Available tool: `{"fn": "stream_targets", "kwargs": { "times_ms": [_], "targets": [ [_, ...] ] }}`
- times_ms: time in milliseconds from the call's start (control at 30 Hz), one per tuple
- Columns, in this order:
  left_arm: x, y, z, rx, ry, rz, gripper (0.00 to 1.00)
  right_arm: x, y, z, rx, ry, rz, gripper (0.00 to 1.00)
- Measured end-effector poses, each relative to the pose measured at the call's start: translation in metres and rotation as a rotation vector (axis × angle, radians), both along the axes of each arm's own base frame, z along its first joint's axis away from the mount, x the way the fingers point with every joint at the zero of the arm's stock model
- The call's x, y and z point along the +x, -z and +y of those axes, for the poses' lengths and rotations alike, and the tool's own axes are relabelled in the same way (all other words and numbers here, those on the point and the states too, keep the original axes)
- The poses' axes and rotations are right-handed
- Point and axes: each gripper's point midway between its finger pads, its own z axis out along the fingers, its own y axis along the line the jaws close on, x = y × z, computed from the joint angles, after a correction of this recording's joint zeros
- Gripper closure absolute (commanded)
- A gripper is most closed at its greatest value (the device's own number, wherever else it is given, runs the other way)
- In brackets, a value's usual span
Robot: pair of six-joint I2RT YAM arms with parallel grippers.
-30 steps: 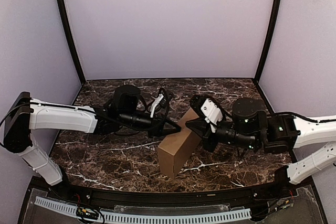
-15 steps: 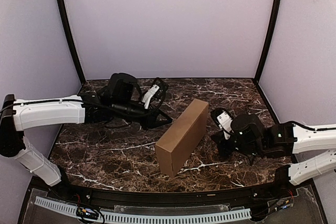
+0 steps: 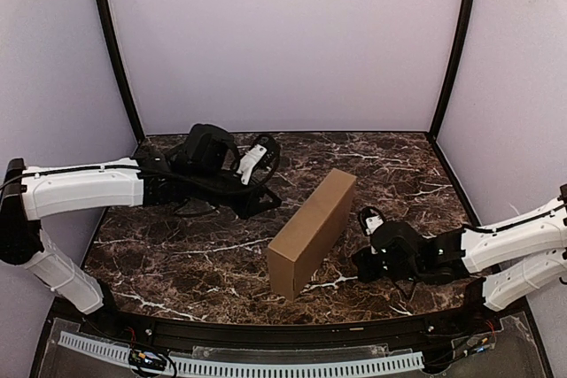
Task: Fold the paper box
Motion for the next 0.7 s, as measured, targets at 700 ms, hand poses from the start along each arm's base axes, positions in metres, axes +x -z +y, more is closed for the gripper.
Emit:
{"fn": "stream_targets", "kwargs": {
  "times_ms": [700],
  "targets": [
    [-0.016, 0.047, -0.032, -0.038, 0.079, 0.261, 0.99, 0.053, 0.044, 0.089, 0.364, 0.153, 0.162, 1.0]
  ]
}}
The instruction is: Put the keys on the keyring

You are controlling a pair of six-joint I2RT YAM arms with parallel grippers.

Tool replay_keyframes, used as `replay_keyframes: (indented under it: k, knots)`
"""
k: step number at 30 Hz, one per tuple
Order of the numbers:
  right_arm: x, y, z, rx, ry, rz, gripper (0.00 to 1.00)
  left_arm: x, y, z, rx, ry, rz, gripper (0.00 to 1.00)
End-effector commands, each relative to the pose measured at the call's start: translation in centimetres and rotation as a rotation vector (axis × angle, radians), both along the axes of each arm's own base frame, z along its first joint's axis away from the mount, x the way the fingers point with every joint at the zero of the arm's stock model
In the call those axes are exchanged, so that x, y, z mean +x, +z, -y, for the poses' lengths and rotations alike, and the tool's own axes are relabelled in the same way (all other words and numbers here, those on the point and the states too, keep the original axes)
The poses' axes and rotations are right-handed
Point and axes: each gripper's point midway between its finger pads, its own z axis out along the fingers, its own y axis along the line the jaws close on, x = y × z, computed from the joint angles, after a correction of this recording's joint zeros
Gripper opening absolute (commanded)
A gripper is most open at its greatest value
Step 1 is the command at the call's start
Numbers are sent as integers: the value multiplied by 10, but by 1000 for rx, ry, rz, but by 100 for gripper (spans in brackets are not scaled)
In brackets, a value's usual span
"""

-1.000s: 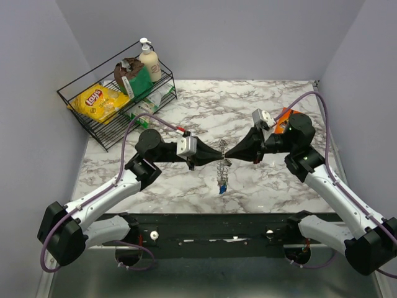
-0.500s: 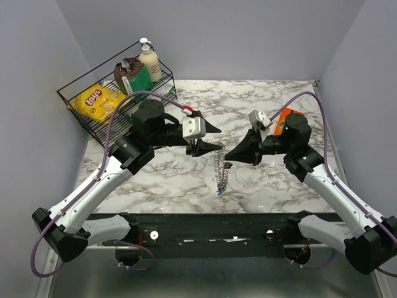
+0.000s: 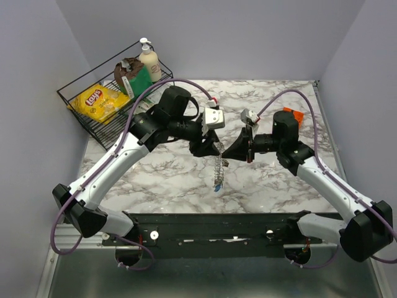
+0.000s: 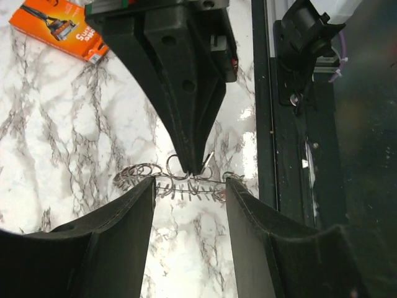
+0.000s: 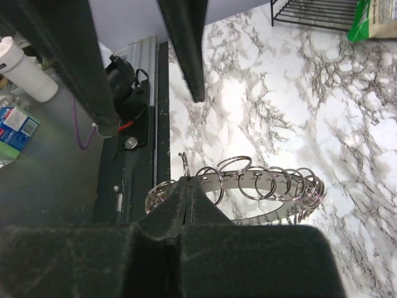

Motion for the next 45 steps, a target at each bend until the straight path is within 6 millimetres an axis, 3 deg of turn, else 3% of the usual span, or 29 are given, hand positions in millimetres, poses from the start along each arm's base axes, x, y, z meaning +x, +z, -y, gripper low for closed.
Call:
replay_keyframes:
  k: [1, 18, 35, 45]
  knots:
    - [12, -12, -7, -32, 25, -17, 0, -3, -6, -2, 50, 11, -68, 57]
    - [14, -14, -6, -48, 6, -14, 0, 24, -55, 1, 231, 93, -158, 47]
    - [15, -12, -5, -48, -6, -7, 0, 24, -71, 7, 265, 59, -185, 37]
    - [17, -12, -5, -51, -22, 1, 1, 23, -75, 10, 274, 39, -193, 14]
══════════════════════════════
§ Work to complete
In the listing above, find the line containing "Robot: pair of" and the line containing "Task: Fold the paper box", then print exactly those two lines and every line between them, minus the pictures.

§ Answer area
Robot: pair of six-joint I2RT YAM arms with parallel grippers.
-30 steps: 
-15 steps: 
+0 steps: 
Task: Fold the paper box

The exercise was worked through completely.